The following year, when I was launching Librería Donceles, a social practice project in the form non-profit used Spanish language bookstore, and I was asking for used book donations in Mexico City, he called me. He had assembled several boxes of invaluable old books from his personal library that he wanted to donate for the project. They were the books of his youth: Spanish-language translations of novels by Emilio Salgari, Edmondo de Amicis, Rudyard Kipling and other authors who constituted the go-to international literature for young readers in the Spanish-speaking world of the 1940s. I remember telling him “Tío, I can’t accept you giving me these books – they are too valuable, they are collector items”, and his touching response to me: “I want you to have them for this project: I will not be around much longer and I want to make sure these books go in good hands.”
Juan Manuel passed away at 93, in 2016. There were no national news or cultural reportage about his passing. But his impact was deep and lasting for many, and certainly in my case. He never once asked anything of me; yet what I received from him was priceless: most importantly – and something that I only understood many years later, as an adult, an educator and an artist– was the very simple lesson that the love for art is both independent of, and more important than, the pursuit of social or professional status.
I attribute my admiration of the pure, disinterested investment in art exemplified by Juan Manuel to my instinctive scepticism of the cult of connoisseurship. While I am not the first one to advocate for the need for and importance of the engaged and critical study of the arts, we all know that a pitfall of connoisseurship is the tendency toward the formation of discriminating hierarchies where knowledge becomes a gatekeeping mechanism and a frivolous status symbol. In other words, Bourdieu: “Taste is first and foremost distaste, disgust and visceral intolerance of the taste of others.”

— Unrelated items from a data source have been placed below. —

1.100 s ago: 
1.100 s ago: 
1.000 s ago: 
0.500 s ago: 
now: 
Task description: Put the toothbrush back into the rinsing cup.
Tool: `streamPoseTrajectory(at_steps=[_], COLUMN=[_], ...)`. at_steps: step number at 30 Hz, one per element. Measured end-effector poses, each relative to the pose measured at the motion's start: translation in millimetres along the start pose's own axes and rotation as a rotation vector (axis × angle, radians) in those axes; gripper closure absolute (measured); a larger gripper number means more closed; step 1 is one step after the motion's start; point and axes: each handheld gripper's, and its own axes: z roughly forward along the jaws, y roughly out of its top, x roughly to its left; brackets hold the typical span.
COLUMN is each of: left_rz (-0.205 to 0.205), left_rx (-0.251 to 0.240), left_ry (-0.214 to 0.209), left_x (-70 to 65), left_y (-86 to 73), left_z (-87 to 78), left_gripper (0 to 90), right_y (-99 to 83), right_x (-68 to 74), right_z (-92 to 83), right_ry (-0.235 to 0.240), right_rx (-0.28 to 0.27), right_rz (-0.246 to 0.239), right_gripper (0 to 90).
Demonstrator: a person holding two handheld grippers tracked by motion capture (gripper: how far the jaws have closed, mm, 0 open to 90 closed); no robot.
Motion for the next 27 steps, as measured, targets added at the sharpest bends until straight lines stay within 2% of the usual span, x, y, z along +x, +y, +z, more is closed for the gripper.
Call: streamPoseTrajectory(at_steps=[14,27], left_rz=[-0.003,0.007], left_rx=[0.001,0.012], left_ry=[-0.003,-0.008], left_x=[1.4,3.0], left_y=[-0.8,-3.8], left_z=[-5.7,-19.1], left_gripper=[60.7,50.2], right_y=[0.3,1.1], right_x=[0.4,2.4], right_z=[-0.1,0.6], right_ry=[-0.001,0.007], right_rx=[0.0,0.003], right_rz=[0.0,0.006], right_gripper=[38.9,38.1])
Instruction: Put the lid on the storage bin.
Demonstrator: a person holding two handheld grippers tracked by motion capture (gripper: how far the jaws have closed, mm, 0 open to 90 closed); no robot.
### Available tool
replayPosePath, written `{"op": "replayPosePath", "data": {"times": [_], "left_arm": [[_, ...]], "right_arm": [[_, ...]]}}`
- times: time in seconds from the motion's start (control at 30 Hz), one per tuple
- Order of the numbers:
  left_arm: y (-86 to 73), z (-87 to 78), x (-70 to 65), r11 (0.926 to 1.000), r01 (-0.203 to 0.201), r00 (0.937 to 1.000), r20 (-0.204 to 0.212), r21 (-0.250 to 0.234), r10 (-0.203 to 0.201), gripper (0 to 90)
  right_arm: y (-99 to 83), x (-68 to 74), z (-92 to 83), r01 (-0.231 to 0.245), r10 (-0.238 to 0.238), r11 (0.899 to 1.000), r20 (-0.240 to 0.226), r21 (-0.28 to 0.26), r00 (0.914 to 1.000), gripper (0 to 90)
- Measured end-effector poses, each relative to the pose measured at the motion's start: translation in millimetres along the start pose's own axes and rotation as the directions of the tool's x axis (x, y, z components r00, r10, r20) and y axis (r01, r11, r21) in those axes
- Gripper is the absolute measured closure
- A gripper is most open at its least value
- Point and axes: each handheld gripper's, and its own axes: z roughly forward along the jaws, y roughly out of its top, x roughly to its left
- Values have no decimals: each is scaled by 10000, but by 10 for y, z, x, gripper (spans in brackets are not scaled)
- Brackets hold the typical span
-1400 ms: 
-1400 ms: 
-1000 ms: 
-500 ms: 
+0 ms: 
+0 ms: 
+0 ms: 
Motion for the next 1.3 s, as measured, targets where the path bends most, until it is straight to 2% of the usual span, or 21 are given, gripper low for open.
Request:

In Cinema Paradiso, after Alfredo dies and Salvatore, now a film director, returns to his hometown for Alfredo’s funeral, he realizes how the professional world he now lives in (and perhaps his very own persona) is riddled with affectation and pretence, the opposite of the authentic world which Alfredo embodied.
All proportion kept, as someone who had left their country to become an artist I recognized that divide all the same. I think often about the authenticity inherent in that kind of lifelong dedication where the desire to fully experience art is the true goal, and not the compulsion to narrate or flaunt one’s knowledge of it to assert one’s status. It is a quality that at times can make the projectionist, at least in that respect, sometimes stand above the film director.